HOW TO COMPLETE THIS TASK
Pictures are to be left out, and only the lines below starting at the one with "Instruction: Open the" and ending at the one with "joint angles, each" are to be reproduced, each exactly, both ends included.

Recorded data
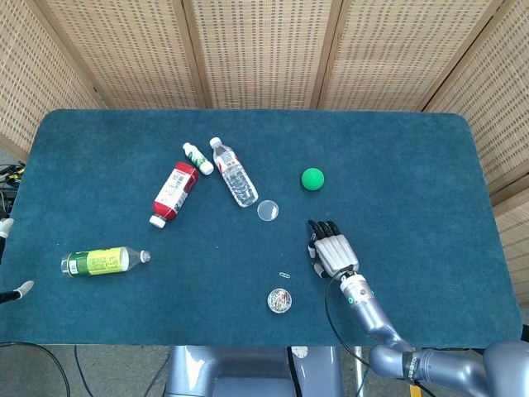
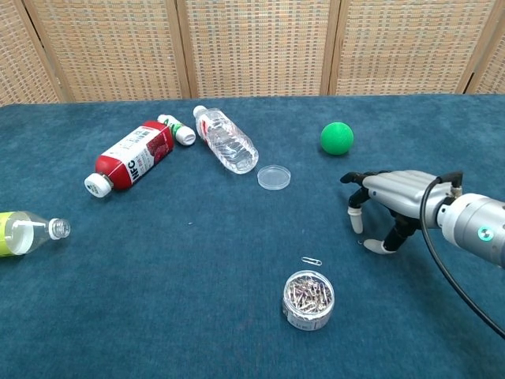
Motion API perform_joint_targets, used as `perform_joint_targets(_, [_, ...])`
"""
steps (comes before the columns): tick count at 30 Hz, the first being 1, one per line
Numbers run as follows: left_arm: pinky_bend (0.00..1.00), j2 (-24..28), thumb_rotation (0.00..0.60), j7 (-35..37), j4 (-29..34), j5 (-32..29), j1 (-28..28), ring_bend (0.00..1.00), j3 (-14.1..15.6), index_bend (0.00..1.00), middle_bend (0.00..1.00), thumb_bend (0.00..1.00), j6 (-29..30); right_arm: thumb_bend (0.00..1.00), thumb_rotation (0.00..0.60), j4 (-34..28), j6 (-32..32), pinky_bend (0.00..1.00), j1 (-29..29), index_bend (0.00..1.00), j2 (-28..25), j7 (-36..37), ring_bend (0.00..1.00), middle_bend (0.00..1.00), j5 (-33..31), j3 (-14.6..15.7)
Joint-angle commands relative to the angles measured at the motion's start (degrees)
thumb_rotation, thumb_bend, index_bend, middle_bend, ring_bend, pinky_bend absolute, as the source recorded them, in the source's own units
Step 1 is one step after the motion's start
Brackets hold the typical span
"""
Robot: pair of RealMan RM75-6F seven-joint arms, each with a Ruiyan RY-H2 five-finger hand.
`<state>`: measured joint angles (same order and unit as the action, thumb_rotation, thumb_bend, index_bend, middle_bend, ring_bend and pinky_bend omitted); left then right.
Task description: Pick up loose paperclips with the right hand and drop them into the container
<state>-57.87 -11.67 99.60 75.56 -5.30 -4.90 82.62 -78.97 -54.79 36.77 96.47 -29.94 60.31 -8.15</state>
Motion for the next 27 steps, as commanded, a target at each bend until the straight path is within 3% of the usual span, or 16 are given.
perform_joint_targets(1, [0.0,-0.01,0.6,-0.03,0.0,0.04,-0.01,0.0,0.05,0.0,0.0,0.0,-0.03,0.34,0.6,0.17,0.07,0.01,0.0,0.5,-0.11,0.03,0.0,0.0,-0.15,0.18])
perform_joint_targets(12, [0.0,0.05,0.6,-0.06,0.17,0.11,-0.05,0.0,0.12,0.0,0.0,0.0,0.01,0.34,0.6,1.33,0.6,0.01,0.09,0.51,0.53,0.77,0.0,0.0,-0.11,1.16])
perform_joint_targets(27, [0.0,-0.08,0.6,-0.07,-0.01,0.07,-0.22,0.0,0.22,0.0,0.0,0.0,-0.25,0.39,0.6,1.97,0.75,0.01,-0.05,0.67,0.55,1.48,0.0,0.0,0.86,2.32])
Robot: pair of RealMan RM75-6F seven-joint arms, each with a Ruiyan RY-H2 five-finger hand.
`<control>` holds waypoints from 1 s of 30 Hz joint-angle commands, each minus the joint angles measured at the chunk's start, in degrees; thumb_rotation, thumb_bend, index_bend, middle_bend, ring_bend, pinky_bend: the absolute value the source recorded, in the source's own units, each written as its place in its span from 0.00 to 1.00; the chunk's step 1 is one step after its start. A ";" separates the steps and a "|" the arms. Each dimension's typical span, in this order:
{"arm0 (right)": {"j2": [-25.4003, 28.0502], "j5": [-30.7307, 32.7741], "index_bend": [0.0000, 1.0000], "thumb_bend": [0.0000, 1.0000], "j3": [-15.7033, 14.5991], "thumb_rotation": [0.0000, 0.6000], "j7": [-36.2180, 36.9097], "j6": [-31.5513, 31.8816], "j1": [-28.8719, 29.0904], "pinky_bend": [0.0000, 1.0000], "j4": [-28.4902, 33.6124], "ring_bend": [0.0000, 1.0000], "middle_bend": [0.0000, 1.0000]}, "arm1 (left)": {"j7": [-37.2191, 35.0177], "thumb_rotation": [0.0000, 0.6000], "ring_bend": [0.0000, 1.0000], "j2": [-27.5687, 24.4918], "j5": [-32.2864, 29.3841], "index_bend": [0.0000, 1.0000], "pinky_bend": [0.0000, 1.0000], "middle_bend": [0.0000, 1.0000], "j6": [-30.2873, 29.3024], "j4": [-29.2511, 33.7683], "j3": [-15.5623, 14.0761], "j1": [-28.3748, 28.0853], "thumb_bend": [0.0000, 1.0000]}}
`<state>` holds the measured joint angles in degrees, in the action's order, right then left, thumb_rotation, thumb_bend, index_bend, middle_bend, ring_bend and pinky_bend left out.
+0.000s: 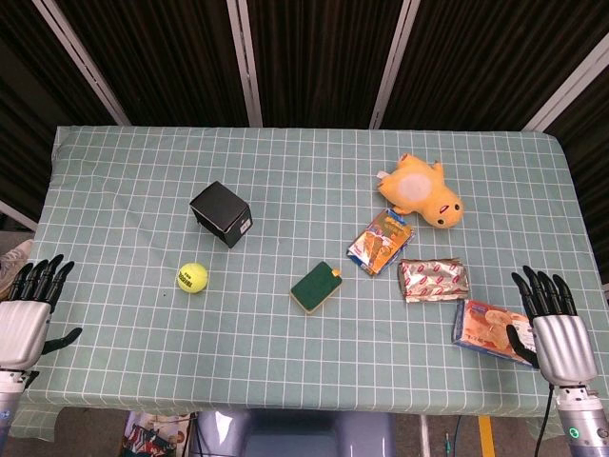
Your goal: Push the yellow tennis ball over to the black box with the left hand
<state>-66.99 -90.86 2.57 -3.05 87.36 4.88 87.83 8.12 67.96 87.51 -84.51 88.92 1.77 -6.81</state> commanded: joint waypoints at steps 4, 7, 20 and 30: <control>0.54 0.05 0.00 0.43 0.04 1.00 0.87 0.60 -0.35 0.00 0.21 0.00 0.00 | 1.68 1.00 0.00 0.26 -1.39 0.00 0.00 0.00 1.84 0.61 -0.07 -0.48 0.06; 0.85 -0.22 0.00 0.43 -0.03 1.00 1.10 0.93 -0.49 0.00 0.31 0.00 0.00 | 2.50 1.00 0.00 0.80 -1.03 0.00 0.00 0.00 2.79 0.53 -0.36 -1.03 0.06; 1.96 -1.49 0.00 0.43 -0.80 1.00 3.55 1.05 -0.61 0.00 0.32 0.00 0.00 | 5.72 1.00 0.49 5.91 -0.20 0.42 0.57 0.56 11.45 -0.21 -2.38 -5.17 0.25; 2.94 -1.63 0.00 0.43 -0.87 1.00 6.10 1.82 -1.05 0.00 0.26 0.00 0.00 | 12.06 1.00 0.57 10.56 -2.71 0.51 0.61 0.64 17.94 -1.62 -1.61 -9.00 0.31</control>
<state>-64.12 -92.46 1.74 2.95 89.18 3.85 88.12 19.08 77.50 85.68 -67.93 88.08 -0.28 -14.78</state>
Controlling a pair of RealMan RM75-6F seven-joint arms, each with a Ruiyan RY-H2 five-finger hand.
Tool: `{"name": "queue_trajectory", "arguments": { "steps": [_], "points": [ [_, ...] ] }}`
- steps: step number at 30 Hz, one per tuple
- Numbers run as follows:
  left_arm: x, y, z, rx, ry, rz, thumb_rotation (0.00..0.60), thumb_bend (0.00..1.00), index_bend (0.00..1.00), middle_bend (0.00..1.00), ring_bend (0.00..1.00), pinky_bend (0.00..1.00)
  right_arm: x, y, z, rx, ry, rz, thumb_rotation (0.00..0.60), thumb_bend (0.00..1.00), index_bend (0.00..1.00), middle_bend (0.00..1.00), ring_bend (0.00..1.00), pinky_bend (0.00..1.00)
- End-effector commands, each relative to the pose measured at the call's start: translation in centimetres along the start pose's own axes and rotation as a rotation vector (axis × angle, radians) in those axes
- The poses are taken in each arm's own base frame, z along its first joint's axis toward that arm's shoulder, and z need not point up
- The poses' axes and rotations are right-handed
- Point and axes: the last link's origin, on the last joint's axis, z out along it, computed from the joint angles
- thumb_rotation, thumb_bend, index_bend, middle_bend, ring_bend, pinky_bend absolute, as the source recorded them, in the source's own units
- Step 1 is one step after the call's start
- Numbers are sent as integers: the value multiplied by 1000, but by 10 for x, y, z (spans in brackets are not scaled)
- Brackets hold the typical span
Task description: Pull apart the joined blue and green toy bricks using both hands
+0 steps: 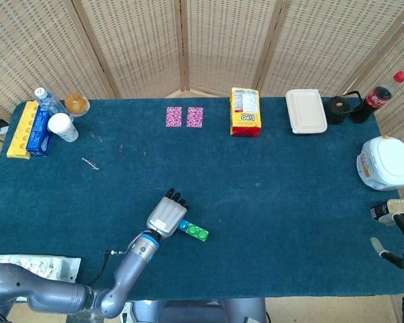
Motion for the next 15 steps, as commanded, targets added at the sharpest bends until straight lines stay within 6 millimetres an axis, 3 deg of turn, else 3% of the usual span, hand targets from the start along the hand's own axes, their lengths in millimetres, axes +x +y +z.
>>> {"name": "queue_trajectory", "arguments": {
  "steps": [1,8,15],
  "points": [
    [15,-8,5,-27,38,34,600,352,778,536,369,269,-1,-3,0,10,-6,6,600,241,453,481,438,388],
    [43,-18,13,-66,80,95,600,354,791,590,441,390,-5,-9,3,33,-19,20,600,242,452,481,438,390],
    [77,-26,22,-76,114,120,600,355,795,597,457,411,-9,-13,6,49,-41,41,600,242,453,481,438,398]
  ]
}}
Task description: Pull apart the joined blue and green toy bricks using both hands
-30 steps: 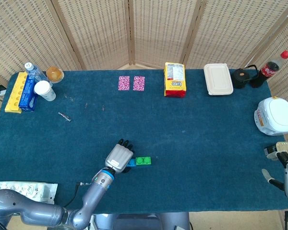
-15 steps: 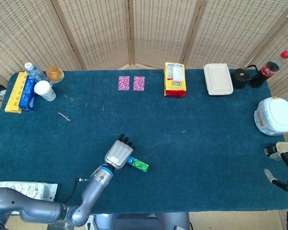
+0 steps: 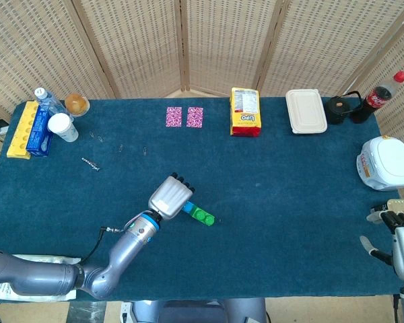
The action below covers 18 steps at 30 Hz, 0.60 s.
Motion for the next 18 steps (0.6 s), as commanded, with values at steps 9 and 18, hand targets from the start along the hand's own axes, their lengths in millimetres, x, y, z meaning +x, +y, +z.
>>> {"name": "queue_trajectory", "arguments": {
  "steps": [9,18],
  "points": [
    [62,-16,21,-23,34,-2,600,354,795,599,461,412,-19,-21,14,58,-130,226,600,242,429,455,438,426],
    [89,-13,40,-44,-10,77,600,353,795,600,461,413,-40,-60,40,171,-210,443,600,242,363,415,421,424]
  ]
}}
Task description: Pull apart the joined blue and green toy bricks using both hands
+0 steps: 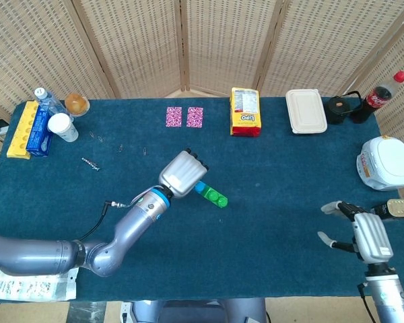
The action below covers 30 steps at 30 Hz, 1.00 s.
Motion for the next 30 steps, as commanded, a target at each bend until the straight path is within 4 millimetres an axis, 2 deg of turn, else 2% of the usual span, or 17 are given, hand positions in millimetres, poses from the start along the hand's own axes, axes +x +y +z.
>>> {"name": "queue_trajectory", "arguments": {
  "steps": [1,6,21,30],
  "points": [
    [10,4,9,-5,-22,25,600,353,794,600,461,413,-10,-11,12,42,-31,54,600,240,353,407,415,417],
    [15,20,19,-14,-52,22,600,352,795,600,461,412,-20,-20,24,54,-70,114,600,221,324,386,397,403],
    [35,93,59,5,-65,-7,600,352,794,599,461,416,-35,-41,49,49,-119,210,600,204,280,368,387,397],
    [45,117,72,67,-48,-71,600,353,795,600,464,417,-49,-46,64,22,-149,185,600,204,264,362,387,397]
  ]
}}
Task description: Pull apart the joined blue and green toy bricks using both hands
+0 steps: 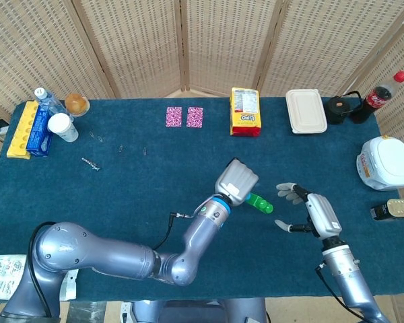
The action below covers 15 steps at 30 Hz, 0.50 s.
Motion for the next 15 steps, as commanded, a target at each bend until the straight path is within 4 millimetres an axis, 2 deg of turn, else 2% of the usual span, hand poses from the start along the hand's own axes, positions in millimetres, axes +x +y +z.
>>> {"name": "queue_trajectory", "arguments": {
  "steps": [1,15],
  "points": [
    [4,8,3,19,1,-43,600,353,795,600,465,417,-5,-1,6,-7,-11,-16,600,205,262,361,387,397],
    [10,14,1,52,27,-116,600,353,794,600,468,417,-23,-4,23,-38,-53,-59,600,204,247,347,371,377]
  ]
}}
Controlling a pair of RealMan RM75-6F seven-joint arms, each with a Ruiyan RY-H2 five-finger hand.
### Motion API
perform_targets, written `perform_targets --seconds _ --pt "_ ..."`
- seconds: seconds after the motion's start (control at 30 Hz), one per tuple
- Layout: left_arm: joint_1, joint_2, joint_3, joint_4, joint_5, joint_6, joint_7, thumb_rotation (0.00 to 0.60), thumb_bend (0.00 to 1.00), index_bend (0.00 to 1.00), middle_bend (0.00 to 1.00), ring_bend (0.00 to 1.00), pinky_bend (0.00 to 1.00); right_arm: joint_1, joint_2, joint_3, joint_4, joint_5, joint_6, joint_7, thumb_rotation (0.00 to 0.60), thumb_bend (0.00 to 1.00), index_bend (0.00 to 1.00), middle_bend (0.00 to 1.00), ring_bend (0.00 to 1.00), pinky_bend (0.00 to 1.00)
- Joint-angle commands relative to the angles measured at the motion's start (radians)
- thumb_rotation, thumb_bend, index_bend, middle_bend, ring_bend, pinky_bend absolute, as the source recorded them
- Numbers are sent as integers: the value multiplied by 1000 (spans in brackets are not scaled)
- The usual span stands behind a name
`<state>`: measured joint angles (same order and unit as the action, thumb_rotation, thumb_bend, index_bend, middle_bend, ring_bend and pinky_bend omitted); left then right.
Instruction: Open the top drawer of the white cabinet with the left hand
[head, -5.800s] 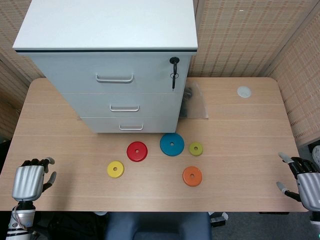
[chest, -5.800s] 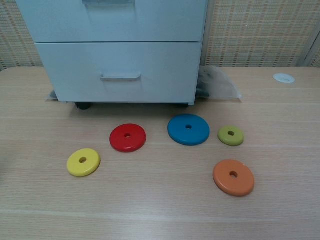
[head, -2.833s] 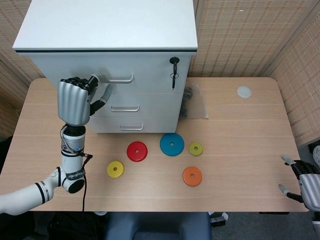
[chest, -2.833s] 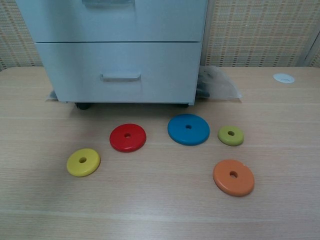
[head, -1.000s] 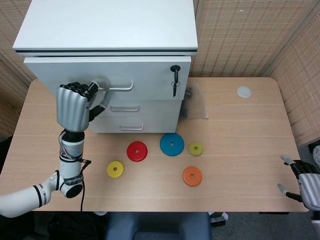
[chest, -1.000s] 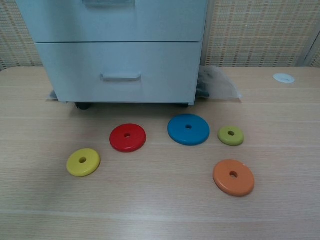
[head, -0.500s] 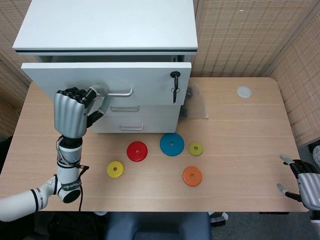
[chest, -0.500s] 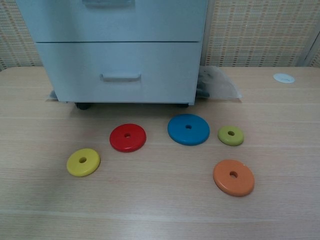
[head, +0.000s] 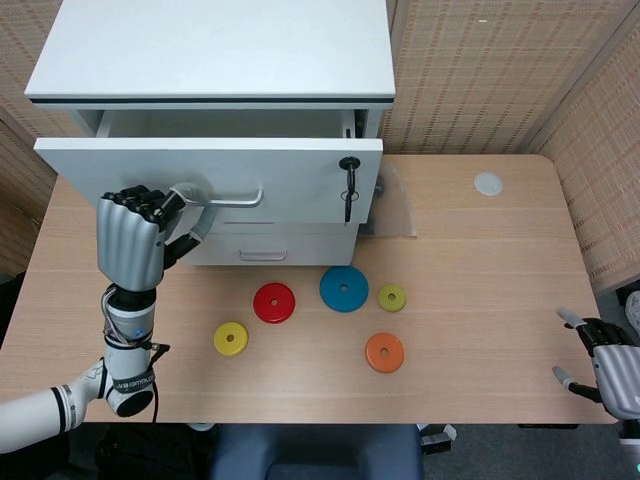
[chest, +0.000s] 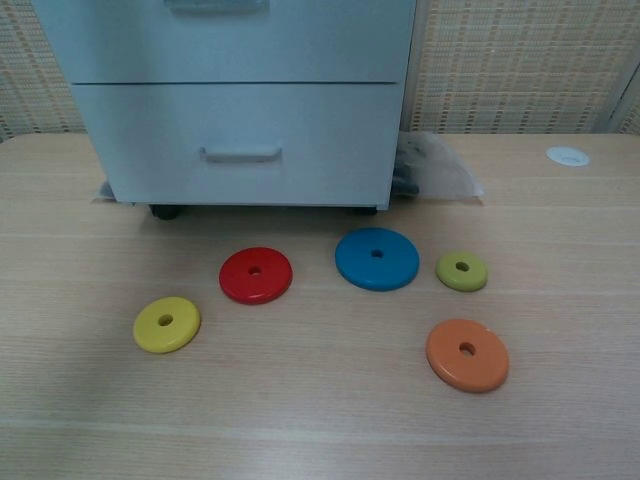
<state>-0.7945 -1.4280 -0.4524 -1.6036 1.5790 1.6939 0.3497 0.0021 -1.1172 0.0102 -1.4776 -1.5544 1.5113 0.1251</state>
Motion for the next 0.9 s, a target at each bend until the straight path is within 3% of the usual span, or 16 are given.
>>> perform_targets --seconds 0.03,0.9 --pt "8 5 5 -17 8 3 -1 600 355 549 1000 1000 1000 0 1 0 -2 -1 1 -2 600 161 170 302 213 227" --pt "34 9 21 -74 24 -29 6 600 355 555 1000 1000 1000 -4 -3 -1 3 3 5 1 600 161 170 302 213 227"
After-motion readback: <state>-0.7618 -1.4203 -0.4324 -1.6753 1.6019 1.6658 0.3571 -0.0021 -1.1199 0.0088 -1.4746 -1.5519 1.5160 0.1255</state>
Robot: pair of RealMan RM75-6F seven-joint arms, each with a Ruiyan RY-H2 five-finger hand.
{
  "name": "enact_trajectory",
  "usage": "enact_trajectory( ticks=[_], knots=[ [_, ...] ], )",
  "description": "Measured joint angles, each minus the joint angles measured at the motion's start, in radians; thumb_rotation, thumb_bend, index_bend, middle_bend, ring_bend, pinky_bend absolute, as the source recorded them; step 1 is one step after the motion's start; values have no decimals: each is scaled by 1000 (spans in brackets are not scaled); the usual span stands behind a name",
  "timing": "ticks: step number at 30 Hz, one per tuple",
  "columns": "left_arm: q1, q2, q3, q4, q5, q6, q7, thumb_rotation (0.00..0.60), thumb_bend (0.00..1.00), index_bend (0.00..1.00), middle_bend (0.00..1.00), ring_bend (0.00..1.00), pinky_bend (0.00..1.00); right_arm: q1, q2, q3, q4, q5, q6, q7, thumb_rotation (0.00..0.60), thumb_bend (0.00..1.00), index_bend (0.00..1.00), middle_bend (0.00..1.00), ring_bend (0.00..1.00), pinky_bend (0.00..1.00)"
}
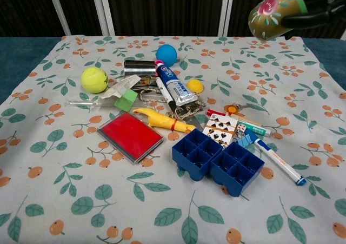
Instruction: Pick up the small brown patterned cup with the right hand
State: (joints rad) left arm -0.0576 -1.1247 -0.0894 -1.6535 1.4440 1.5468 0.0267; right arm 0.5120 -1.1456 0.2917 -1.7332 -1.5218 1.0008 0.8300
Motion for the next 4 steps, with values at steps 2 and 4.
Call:
enact_trajectory(
  ticks=[2, 4],
  knots=[
    [0, 0, 0, 0, 0, -1, 0, 600, 498, 0, 0, 9, 69, -9, 21, -14, 3, -42, 31, 90, 600, 309, 494, 454, 468, 453],
    [0, 0, 0, 0, 0, -1, 0, 600, 499, 0, 0, 9, 70, -16, 39, -27, 9, -75, 60, 157, 600, 309, 494, 455, 468, 455]
  ],
)
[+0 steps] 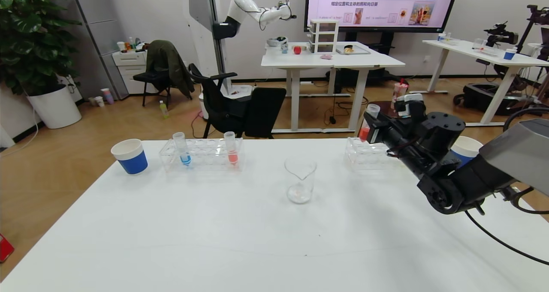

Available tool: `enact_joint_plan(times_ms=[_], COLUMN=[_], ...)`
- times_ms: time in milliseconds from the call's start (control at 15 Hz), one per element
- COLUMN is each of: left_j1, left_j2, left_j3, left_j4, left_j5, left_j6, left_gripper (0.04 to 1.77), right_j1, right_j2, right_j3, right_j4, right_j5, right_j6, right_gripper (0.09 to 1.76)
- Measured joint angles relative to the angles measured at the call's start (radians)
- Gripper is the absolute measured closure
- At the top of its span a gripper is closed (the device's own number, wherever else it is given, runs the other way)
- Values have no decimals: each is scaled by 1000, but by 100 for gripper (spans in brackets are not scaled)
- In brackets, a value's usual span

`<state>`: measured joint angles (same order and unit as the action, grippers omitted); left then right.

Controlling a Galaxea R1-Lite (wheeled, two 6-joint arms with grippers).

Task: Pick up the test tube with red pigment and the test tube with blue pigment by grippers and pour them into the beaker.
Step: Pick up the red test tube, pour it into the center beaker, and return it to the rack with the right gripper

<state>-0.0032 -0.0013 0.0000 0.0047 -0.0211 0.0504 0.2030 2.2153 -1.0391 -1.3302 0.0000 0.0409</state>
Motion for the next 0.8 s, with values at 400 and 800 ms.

EXERCISE ANSWER
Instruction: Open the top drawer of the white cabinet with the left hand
[head, -5.800s] 
[chest, -5.800s] 
[head, -2.833s] 
[chest, -2.833s] 
[head, -1.000s] 
[chest, -1.000s] 
[head, -0.500s] 
[chest, -0.500s] 
[head, +0.000s] 
[chest, +0.000s] 
<state>-0.7945 -1.4280 -0.4524 -1.6036 1.5790 1.6939 0.3497 0.0021 -1.1172 0.0102 -1.4776 -1.5544 1.5113 0.1251</state>
Motion for the next 0.9 s, a target at each bend until the straight path is within 3% of the usual span, or 16 are given.
>>> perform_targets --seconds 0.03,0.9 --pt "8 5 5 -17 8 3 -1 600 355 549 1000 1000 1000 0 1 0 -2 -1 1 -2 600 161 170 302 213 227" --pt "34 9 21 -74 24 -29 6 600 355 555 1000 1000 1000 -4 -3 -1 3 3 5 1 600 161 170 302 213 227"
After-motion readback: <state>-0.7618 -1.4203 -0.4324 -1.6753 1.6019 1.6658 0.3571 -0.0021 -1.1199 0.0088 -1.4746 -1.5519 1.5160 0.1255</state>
Robot: pair of RealMan RM75-6F seven-joint arms, each with a Ruiyan RY-H2 five-finger hand.
{
  "name": "enact_trajectory",
  "usage": "enact_trajectory( ticks=[_], knots=[ [_, ...] ], )",
  "description": "Measured joint angles, each minus the joint angles measured at the motion's start, in radians; thumb_rotation, thumb_bend, index_bend, middle_bend, ring_bend, pinky_bend absolute, as the source recorded them; step 1 is one step after the motion's start; values have no decimals: each is scaled by 1000 (spans in brackets are not scaled); the usual span stands behind a name",

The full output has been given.